PROBLEM DESCRIPTION >> The listing below is to be reproduced in full, character for character.

DATA PROVIDED >>
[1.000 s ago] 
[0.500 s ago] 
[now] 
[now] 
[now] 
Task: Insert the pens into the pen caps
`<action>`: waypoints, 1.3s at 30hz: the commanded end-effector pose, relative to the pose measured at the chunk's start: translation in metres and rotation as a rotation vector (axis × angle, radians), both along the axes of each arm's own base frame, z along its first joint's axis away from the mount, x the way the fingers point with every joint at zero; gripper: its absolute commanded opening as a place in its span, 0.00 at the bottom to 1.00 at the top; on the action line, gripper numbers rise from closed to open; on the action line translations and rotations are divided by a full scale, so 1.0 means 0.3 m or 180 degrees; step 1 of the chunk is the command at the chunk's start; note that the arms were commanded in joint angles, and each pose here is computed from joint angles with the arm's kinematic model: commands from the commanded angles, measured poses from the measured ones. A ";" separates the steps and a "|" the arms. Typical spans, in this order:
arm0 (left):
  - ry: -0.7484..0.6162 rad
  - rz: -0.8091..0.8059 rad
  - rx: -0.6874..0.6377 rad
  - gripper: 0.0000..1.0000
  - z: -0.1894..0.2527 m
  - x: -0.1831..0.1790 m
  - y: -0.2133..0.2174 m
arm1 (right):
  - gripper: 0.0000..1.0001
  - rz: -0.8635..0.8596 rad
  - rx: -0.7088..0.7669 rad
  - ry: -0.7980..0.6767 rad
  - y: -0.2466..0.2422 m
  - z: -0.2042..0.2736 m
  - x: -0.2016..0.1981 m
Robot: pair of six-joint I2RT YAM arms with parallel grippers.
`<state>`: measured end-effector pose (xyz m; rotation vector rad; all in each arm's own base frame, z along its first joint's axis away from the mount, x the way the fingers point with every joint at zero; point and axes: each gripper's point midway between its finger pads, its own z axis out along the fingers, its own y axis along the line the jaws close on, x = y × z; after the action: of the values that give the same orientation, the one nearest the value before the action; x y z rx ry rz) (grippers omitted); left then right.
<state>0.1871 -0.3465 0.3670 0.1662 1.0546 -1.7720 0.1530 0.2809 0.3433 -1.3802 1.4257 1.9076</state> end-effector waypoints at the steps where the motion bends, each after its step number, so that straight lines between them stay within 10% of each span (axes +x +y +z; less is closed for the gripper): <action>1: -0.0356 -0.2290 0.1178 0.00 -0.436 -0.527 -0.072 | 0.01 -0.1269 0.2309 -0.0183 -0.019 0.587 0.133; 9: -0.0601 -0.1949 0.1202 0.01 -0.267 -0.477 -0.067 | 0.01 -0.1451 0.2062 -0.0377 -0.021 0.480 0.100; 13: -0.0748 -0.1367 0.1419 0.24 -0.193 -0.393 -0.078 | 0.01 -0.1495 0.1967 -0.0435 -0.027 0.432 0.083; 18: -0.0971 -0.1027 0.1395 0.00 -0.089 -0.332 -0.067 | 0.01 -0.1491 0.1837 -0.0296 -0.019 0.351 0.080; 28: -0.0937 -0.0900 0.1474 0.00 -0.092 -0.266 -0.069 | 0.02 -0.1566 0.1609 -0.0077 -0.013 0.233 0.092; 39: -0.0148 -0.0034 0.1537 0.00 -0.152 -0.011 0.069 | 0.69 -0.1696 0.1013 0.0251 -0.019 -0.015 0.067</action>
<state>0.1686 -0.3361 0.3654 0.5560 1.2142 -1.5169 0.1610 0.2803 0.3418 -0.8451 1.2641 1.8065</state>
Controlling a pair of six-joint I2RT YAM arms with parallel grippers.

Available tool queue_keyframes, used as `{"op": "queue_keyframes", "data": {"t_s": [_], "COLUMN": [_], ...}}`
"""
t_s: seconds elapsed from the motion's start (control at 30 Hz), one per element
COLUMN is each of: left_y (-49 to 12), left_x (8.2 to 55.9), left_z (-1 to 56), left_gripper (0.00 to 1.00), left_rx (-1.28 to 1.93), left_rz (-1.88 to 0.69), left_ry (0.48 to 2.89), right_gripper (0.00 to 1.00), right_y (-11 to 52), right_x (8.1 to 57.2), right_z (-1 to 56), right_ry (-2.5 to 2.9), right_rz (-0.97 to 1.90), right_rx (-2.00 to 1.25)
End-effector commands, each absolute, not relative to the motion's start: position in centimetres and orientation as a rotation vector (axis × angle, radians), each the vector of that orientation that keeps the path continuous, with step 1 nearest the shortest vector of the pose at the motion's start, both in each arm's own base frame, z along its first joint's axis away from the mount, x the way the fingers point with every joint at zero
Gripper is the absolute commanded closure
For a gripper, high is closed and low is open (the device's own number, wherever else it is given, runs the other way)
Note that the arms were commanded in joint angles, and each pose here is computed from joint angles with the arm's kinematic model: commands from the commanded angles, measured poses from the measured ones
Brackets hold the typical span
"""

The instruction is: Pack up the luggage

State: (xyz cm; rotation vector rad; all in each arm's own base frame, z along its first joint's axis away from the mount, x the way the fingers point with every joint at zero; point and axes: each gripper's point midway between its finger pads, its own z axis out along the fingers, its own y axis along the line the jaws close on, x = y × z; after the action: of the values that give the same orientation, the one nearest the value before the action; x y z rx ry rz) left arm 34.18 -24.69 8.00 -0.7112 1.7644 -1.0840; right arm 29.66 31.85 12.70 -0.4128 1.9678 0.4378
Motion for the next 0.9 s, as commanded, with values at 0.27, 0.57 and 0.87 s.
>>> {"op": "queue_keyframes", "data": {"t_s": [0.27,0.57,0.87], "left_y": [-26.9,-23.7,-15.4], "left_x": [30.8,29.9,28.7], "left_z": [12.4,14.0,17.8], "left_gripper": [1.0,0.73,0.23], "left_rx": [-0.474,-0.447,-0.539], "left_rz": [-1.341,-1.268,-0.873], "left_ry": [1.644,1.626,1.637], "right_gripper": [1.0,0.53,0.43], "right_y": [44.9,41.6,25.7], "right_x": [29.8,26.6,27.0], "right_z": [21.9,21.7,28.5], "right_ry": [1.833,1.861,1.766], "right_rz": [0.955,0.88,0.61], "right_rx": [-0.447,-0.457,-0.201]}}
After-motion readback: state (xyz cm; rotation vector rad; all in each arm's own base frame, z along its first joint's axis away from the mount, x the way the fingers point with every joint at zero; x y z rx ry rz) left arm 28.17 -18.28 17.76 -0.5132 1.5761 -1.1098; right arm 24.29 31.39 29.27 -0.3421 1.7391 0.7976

SOLUTION TO THIS PROBLEM >>
[1.000 s ago] 
[0.500 s ago] 
[now] 
[now] 
[now] 
Task: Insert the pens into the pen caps
`<action>`: waypoints, 1.3s at 30hz: the commanded end-effector pose, relative to the pose measured at the chunk's start: translation in metres and rotation as a rotation vector (axis × angle, radians), both along the axes of each arm's own base frame, z along its first joint's axis away from the mount, x the way the fingers point with every joint at zero; gripper: its absolute commanded opening as a place in its span, 0.00 at the bottom to 1.00 at the top; on the action line, gripper numbers rise from closed to open; on the action line translations and rotations are divided by a full scale, so 1.0 means 0.3 m or 180 degrees; step 1 of the chunk is the command at the chunk's start; note that the arms were commanded in joint angles, and each pose here is computed from joint angles with the arm's kinematic model: commands from the commanded angles, measured poses from the measured ones. A ";" separates the steps and a "|" the arms. Typical spans, in this order:
arm0 (left):
  - ry: -0.7484..0.6162 rad
  - rz: -0.8091..0.8059 rad
  - rx: -0.6874..0.6377 rad
  - gripper: 0.0000..1.0000
  - z: -0.1894..0.2527 m
  - x: -0.1831..0.1790 m
  - y: -0.2133..0.2174 m
arm1 (right):
  - gripper: 0.0000..1.0001
  - rz: -0.8635..0.8596 rad
  - rx: -0.7088..0.7669 rad
  - ry: -0.7980..0.6767 rad
  - y: -0.2466..0.2422 m
  - z: -0.2042..0.2736 m
  - x: -0.2016..0.1981 m
Robot: pair of six-joint I2RT YAM arms with parallel grippers.
`<state>`: measured end-effector pose (xyz m; rotation vector rad; all in each arm's own base frame, z along its first joint's axis away from the mount, x the way the fingers point with every joint at zero; point and axes: each gripper's point midway between its finger pads, its own z axis out along the fingers, its own y axis along the line the jaws close on, x = y × z; after the action: of the values that give the same orientation, the one nearest the value before the action; x y z rx ry rz) (grippers omitted); left then right.
<state>0.1871 -0.3465 0.3670 0.1662 1.0546 -1.7720 0.1530 0.2809 0.3433 -1.3802 1.4257 1.9076</state> end-effector waypoints at the steps where the motion bends, each after its step number, so that straight lines between them stay within 10% of each span (axes +x +y +z; less is closed for the gripper): <action>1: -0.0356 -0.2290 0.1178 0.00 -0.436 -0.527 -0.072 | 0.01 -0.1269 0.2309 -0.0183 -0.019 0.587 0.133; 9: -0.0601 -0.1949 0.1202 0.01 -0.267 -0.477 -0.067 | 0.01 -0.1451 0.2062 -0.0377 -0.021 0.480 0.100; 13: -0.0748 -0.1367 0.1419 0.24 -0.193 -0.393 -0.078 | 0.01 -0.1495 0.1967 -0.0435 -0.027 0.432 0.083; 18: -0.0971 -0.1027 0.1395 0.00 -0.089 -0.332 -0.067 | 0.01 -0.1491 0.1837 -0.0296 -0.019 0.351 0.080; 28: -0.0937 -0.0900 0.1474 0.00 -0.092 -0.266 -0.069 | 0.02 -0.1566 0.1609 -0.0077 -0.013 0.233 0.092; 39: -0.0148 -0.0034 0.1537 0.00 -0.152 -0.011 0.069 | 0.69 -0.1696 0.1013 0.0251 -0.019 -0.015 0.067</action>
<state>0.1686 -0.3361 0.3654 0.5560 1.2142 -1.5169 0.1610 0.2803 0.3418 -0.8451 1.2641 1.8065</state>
Controlling a pair of six-joint I2RT YAM arms with parallel grippers.

Available tool queue_keyframes, used as `{"op": "queue_keyframes", "data": {"t_s": [_], "COLUMN": [_], ...}}`
"""
t_s: seconds elapsed from the motion's start (control at 30 Hz), one per element
COLUMN is each of: left_y (-49 to 12), left_x (8.2 to 55.9), left_z (-1 to 56), left_gripper (0.00 to 1.00), left_rx (-1.28 to 1.93), left_rz (-1.88 to 0.69), left_ry (0.48 to 2.89), right_gripper (0.00 to 1.00), right_y (-11 to 52), right_x (8.1 to 57.2), right_z (-1 to 56), right_ry (-2.5 to 2.9), right_rz (-0.97 to 1.90), right_rx (-2.00 to 1.25)
End-effector commands, each absolute, not relative to the motion's start: position in centimetres and orientation as a rotation vector (axis × angle, radians), each the vector of that orientation that keeps the path continuous, with step 1 nearest the shortest vector of the pose at the motion's start, both in each arm's own base frame, z along its first joint's axis away from the mount, x the way the fingers point with every joint at zero
Gripper is the absolute commanded closure
For a gripper, high is closed and low is open (the device's own number, wherever else it is given, runs the other way)
Note that the arms were commanded in joint angles, and each pose here is computed from joint angles with the arm's kinematic model: commands from the commanded angles, measured poses from the measured ones
Brackets hold the typical span
"""

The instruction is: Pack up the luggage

State: (xyz cm; rotation vector rad; all in each arm's own base frame, z along its first joint's axis away from the mount, x the way the fingers point with every joint at zero; point and axes: each gripper's point midway between its finger pads, its own z axis out along the fingers, its own y axis along the line the jaws close on, x = y × z; after the action: of the values that give the same orientation, the one nearest the value before the action; x y z rx ry rz) left arm 34.18 -24.69 8.00 -0.7112 1.7644 -1.0840; right arm 29.66 31.85 12.70 -0.4128 1.9678 0.4378
Motion for the next 0.9 s, as commanded, with values at 0.27, 0.57 and 0.87 s.
>>> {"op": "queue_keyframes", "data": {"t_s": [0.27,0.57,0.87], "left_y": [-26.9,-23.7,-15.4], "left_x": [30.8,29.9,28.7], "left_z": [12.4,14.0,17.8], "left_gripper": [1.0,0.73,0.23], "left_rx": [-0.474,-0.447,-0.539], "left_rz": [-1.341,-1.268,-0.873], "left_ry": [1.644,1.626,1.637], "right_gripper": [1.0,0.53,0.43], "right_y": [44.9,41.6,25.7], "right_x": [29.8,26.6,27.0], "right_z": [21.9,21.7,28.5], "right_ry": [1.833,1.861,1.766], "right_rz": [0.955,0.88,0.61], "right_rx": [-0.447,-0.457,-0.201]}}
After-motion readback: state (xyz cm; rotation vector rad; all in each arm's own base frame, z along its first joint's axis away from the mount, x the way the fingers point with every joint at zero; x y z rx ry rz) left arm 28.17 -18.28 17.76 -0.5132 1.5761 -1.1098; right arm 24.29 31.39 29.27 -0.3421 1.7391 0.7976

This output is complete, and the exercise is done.